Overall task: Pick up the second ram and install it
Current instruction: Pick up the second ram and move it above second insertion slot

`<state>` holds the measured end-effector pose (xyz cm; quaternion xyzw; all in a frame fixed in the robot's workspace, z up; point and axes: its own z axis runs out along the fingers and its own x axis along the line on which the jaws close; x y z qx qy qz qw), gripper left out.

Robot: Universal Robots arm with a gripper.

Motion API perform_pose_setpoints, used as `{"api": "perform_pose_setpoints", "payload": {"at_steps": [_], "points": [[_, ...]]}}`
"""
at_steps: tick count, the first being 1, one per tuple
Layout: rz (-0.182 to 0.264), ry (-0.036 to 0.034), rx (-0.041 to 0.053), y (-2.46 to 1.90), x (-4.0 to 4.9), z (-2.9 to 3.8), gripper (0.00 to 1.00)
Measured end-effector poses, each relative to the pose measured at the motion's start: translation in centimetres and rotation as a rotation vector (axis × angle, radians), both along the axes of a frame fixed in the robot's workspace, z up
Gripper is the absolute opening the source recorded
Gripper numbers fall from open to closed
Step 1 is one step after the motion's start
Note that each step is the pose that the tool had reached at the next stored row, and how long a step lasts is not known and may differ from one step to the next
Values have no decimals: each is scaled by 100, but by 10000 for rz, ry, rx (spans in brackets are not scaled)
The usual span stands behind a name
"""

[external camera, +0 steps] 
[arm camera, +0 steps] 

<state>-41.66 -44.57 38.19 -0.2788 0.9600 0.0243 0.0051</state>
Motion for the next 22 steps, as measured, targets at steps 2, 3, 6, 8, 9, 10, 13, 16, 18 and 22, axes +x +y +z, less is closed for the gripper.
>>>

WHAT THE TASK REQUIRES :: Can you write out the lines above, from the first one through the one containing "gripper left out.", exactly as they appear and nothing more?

SOLVED PROBLEM ::
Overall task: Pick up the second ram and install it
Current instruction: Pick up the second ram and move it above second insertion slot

`<state>` holds the measured end-effector pose (xyz cm; quaternion xyzw; all in a frame fixed in the robot's workspace, z up; point and axes: its own z axis runs out along the fingers and its own x axis along the line on which the jaws close; x y z qx qy qz qw), gripper left out.

For this exercise, nothing further remains.